Move over, Anne Murray – Bryan Adams is Canada’s true songbird.

Thursday, January 31 was a bitterly cold night in the Forest City, but that did not stop hundreds of fans of all ages from heading out to Budweiser Gardens to see the legendary Bryan Adams. It was the artist’s second-to-last stop on the Canadian leg of his Shine A Light tour.

Adams may have traded in his blue jeans and white t-shirt of the ’80s and ’90s for a dapper suit, with his band in matching jackets, but that didn’t stop this one-man hit machine from bringing back all of the memories he has created in his career spanning 40 years and 14 albums.

Adams started the show with Ultimate Love, from his 2017 album, Ulitmate. It didn’t matter if you were unfamiliar with the words – you could sing along as the words appeared on a giant projection screen. Not every song had accompanying words, however, Summer of ’69 employed the same technique – even though they were completely unnecessary as the crowd sang the first verse unprompted and without error, much to the visible delight of Adams.

For me, I was born in the ’80s and came of age in the ’90s, so getting to hear the bangers of my youth like Run To You, Somebody, the aforementioned Summer of ’69, and Baby When You’re Gone had me bouncing around in my seat and on my feet.

Then came the power ballads. Heaven. Please Forgive Me. EVERYTHING I DO (I DO IT FOR YOU)

I felt the urge to slow dance grade school-style – awkwardly swaying at arms length, trying not to make eye contact, while keeping a watermelon’s distance between you and your partner (or leaving room for the Holy Spirit if you went to Catholic school).

I could tell I wasn’t alone catching all the nostalgic feelings in the crowd. At times the crowd was almost as loud as the band, singing along with the hits from the beginning of the show to the encore-closing number, All For One.

I’d even go as far as to say that Bryan Adams didn’t need to sing his hits himself. The enthusiasm and energy of the audience was high enough (and well-versed enough in his catalogue of songs to do it themselves).

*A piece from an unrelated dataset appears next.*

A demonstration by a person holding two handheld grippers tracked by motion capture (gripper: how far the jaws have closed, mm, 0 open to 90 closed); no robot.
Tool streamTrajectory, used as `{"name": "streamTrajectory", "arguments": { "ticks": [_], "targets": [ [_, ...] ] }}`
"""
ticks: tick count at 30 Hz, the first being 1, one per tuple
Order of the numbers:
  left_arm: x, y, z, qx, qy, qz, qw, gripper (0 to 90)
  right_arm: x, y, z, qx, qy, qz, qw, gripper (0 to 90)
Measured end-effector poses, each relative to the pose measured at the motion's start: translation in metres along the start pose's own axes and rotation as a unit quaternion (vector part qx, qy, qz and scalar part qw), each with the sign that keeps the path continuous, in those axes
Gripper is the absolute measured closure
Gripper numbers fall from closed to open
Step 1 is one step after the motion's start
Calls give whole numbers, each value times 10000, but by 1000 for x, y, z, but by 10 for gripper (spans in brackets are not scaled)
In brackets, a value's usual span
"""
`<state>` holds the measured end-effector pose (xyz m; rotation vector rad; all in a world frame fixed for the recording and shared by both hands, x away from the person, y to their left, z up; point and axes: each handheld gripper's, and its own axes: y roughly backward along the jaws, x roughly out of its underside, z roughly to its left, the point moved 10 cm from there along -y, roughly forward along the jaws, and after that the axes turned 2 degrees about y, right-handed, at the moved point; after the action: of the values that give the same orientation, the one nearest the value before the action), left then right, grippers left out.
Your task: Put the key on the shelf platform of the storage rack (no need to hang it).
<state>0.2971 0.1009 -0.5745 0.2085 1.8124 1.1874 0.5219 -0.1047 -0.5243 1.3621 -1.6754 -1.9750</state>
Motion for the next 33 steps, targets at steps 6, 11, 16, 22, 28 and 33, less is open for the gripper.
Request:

I’m glad he didn’t choose this option though – that man has the voice of an angel.

Adams is not just a very talented musician and songwriter. His showmanship is top-notch as well. Putting microphone stands on either corner of the very large stage so he could go from centre, to left, to right to sing to the crowd made a venue as large as Budweiser Gardens feel as intimate a venue as your local pub.

Not to mention the camaraderie with his bandmates making for a tight show with lots of musical flare to boot. Adams had the audience eating out of the palm of his hand from start to finish, following his requests for sing-alongs, commiserating about the cold snap/polar vortex, and getting out their phone lights for a truly spectacular display.

Overall, the show itself was a perfect mix of old familiar and rocking new material. The crowd spanned in age from those in single digits to seniors – all of whom seemed to collectively agree that this was a good show (judging by cheers and people on their feet).

Bryan Adams is also giving back on this tour. For every ticket purchased, DHL logistics in partnership with Bryan Adams will plant one tree. With 80 shows on this tour, that’s a lot of trees. How fitting that the Forest city was among the stops.